[[ Stored data open ]]

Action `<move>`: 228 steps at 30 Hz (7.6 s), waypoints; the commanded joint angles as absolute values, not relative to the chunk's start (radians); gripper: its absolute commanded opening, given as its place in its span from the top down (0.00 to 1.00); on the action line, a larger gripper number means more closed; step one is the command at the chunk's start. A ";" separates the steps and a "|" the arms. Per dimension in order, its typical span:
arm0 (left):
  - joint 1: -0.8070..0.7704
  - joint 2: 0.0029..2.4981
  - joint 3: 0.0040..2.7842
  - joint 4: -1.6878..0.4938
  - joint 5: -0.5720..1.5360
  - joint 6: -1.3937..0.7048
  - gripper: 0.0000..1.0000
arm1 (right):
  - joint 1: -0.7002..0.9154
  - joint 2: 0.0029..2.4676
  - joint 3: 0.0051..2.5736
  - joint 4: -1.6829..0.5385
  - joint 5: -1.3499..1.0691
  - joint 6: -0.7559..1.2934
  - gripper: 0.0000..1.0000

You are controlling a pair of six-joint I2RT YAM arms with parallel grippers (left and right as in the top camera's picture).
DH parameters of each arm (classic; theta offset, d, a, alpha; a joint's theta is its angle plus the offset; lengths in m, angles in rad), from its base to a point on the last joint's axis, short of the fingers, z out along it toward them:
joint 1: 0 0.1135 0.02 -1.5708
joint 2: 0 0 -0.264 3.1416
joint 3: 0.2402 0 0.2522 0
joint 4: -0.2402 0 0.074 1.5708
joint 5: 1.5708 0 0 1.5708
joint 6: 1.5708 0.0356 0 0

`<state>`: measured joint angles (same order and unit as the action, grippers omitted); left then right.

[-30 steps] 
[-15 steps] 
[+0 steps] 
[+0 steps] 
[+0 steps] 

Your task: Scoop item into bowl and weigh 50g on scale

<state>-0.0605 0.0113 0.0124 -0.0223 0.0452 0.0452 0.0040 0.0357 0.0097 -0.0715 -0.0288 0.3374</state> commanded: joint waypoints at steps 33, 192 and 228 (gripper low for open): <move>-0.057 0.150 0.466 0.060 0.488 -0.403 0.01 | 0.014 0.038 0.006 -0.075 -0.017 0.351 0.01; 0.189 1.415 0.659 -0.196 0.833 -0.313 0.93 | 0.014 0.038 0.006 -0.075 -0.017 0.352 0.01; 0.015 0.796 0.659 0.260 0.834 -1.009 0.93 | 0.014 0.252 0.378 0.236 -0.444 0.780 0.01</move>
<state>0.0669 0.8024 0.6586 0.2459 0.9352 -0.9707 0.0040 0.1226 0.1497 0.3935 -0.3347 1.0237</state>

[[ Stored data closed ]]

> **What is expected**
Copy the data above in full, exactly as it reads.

> **Solution**
Action `<move>`: 228 steps at 30 Hz (7.6 s), waypoints; the commanded joint angles as absolute values, not relative to the chunk's start (radians); gripper: its absolute commanded opening, given as its place in its span from the top down (0.00 to 1.00); on the action line, a larger gripper number means more closed; step one is the command at the chunk's start. A ";" separates the steps and a "|" the arms. Per dimension in order, its typical span:
arm0 (left):
  - joint 1: -0.8070..0.7704
  - joint 2: 0.0029..2.4981
  - joint 3: 0.0040..2.7842
  - joint 4: -1.6878..0.4938
  - joint 5: -0.5720..1.5360
  - joint 6: -1.3937..0.7048
  - gripper: 0.0000..1.0000
arm1 (right):
  - joint 1: -0.7002..0.9154
  - joint 2: 0.0029..2.4676
  - joint 3: 0.0051..2.5736
  - joint 4: -1.6829..0.5385
  - joint 5: -1.3499..1.0691
  - joint 6: -0.7559..1.2934
  - gripper: 0.0000..1.0000

You are controlling a pair of six-joint I2RT YAM arms with parallel grippers (left and right as in the top camera's picture).
DH parameters of each arm (classic; theta offset, d, a, alpha; a joint's theta is its angle plus the offset; lengths in m, angles in rad), from its base to a point on the last joint's axis, short of the fingers, z out along it toward them:
joint 1: 0 0.1135 0.02 -1.5708
joint 2: 0 0 -0.264 3.1416
joint 3: 0.2402 0 0.2522 0
joint 4: -0.2402 0 0.074 1.5708
joint 5: 1.5708 0 0 1.5708
joint 6: 1.5708 0.0356 0 0

`<state>`: measured joint angles (same order and unit as the action, grippers omitted); left then right.

[-30 steps] 
[-15 steps] 
[+0 steps] 
[+0 steps] 
[+0 steps] 

Your task: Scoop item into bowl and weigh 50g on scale

<state>-0.0605 0.0113 0.0124 -0.0223 0.0452 0.0452 0.0040 0.0357 0.0097 -0.0715 -0.0288 0.3374</state> commanded: joint waypoints at steps 33, 192 and 228 (gripper low for open): <move>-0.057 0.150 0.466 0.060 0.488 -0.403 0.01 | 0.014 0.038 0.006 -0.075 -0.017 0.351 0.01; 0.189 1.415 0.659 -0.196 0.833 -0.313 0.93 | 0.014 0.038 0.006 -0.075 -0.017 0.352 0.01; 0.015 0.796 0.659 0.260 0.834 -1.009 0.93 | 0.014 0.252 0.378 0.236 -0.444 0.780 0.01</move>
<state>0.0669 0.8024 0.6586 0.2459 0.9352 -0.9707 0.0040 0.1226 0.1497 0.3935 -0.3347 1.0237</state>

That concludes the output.